In our implementation, we found more practical to process updates immediately as they are received, and then process descendants until we reach the "known" part of the DAG. This means every update can be broadcast, gossiped around, and will be potentially applied without doing any waiting for parents, and occasional loss of an update does not block the processing of new updates before re-transmission. If an update has descendants that do not exist then it can be considered a DAG with a different "root" and does not have many consequences in terms of convergence . Note that here we are talking about DAGs with depth of 100k+ items, where sometimes there are 200 heads and processing every update may take a few seconds. We need to avoid blocking a replica as much as possible and get as much work done as possible asap.
I think some CRDTs can get away with this (in our case, CRDT-add-only-sets, using the hashes as IDs) and be byzantine-failure resistant (things would converge). In the paper you mention some examples where CRDT-rules can be abused more easily, so I'm guessing it is more difficult other CRDT types. Ensuring that IDs are unique is one of the main advantages of using hash trees.
In general, I think an attacker can usually find ways to screw up with a non-permissioned CRDT system without breaking convergence (i.e by submitting many valid updates). Your approach makes however a very good point wrt to misbehaving nodes which are not necessarily malicious.
Hello, Martin here :) I use the Paper app (https://wetransfer.com/paper) on an iPad, then transfer the images to a computer, do a little post-processing in Gimp and ImageMagick, and then drop the images into PowerPoint. You might be able to present directly from the Paper app, but it's more designed for drawing than for presenting.
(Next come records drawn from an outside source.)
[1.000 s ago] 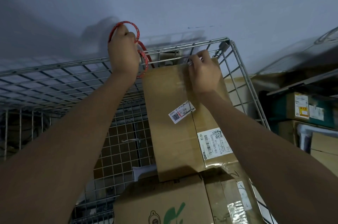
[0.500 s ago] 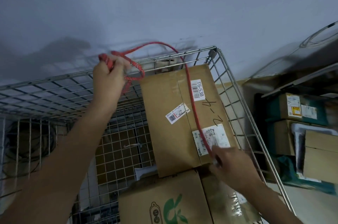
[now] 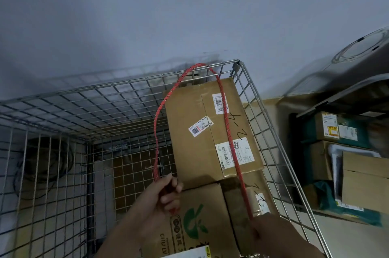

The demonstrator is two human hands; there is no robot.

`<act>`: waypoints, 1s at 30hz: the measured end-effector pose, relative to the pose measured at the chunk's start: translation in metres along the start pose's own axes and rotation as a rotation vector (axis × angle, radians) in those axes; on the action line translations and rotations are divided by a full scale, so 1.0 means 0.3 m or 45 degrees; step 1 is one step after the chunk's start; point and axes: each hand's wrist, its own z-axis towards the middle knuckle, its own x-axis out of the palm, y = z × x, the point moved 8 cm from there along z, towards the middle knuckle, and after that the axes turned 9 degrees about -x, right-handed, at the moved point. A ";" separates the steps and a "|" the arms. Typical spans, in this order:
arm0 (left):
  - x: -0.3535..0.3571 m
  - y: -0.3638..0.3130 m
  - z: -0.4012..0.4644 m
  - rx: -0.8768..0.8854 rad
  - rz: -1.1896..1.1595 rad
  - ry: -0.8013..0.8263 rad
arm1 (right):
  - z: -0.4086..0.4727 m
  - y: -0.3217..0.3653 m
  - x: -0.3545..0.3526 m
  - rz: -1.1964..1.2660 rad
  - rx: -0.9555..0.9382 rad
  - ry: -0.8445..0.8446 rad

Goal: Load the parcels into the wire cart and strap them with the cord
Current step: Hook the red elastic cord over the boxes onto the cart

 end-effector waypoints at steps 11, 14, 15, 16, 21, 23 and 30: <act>0.289 -0.209 -0.146 0.118 -0.206 0.863 | 0.015 0.289 -0.267 0.736 -0.521 -0.255; 0.348 -0.286 -0.142 0.123 -0.221 0.911 | 0.053 0.474 -0.309 0.902 -0.785 -0.096; 0.365 -0.308 -0.140 0.113 -0.232 0.926 | 0.071 0.515 -0.344 0.819 -0.846 -0.178; 0.375 -0.330 -0.134 0.101 -0.245 0.927 | 0.096 0.537 -0.383 0.685 -0.857 -0.292; 0.391 -0.445 -0.113 0.179 -0.240 0.878 | 0.214 0.520 -0.526 0.168 -0.721 -0.590; 0.383 -0.497 -0.114 0.225 -0.249 0.898 | 0.259 0.483 -0.541 0.121 -0.700 -0.574; 0.360 -0.629 -0.128 0.635 -0.010 0.512 | 0.298 0.402 -0.733 1.079 -0.781 -0.653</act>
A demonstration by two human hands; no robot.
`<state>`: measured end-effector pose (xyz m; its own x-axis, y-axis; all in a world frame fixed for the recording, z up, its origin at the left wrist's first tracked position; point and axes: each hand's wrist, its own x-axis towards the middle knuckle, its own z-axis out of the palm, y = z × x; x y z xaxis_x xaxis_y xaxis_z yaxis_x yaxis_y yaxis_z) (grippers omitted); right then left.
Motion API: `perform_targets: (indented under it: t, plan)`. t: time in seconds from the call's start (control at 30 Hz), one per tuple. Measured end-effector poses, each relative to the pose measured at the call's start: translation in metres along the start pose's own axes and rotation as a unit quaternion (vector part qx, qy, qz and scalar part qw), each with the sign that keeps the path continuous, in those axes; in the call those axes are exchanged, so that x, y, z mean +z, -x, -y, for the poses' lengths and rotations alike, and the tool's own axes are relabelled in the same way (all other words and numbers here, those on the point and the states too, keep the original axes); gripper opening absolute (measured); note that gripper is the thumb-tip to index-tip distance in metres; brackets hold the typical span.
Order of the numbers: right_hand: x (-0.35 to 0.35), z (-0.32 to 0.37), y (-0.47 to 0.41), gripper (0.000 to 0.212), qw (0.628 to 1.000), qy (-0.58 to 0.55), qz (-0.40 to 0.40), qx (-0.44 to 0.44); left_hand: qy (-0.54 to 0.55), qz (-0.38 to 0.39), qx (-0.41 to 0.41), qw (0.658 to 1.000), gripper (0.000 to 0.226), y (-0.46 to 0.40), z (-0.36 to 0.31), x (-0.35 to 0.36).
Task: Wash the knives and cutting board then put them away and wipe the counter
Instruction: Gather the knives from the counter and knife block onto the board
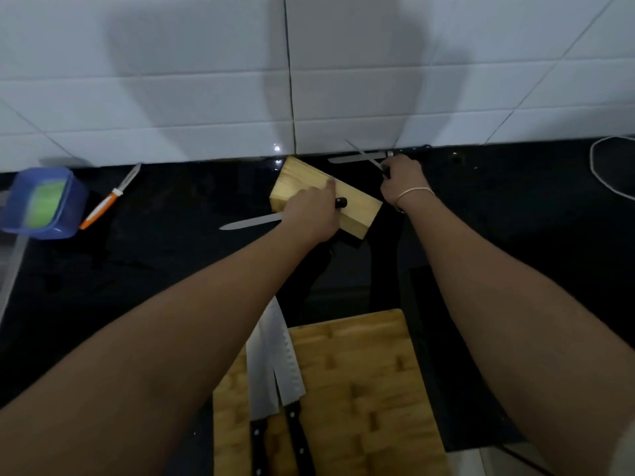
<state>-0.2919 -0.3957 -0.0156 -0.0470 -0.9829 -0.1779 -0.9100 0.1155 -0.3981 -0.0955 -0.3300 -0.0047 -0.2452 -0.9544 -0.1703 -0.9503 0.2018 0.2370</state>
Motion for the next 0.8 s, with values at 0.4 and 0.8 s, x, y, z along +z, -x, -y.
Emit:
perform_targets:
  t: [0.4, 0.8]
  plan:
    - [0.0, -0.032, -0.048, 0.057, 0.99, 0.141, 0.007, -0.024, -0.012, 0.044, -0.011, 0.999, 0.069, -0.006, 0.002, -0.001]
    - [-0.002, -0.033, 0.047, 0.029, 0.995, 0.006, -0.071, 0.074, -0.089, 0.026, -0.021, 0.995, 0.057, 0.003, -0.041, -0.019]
Interesting idea, but the devil is in the details. Especially two concurrent moves of partially overlapping ranges of characters is a tricky case to handle, and it is not obvious to me how your scheme would deal with this.
Another fun case is two concurrent range moves in which the destination of the first move falls within the second move's source range, and the destination of the second move falls within the first move's source range. How do you handle this?
I expect that any algorithm solving this problem will need a formal proof of correctness, because it's very easy to miss edge cases when using informal reasoning.
Just for the record, I was already aware of GUN previously, and think it is a good project to include in the list. We had just forgotten about it when putting together this list of links. I guess I don't check HN all that often. ;)
That makes sense, thanks for adding that explanation. Just wanted to refute the statement that Mark didn't prompt you to add it, as we seem to be a bunch of HNers that are getting tired of the spam.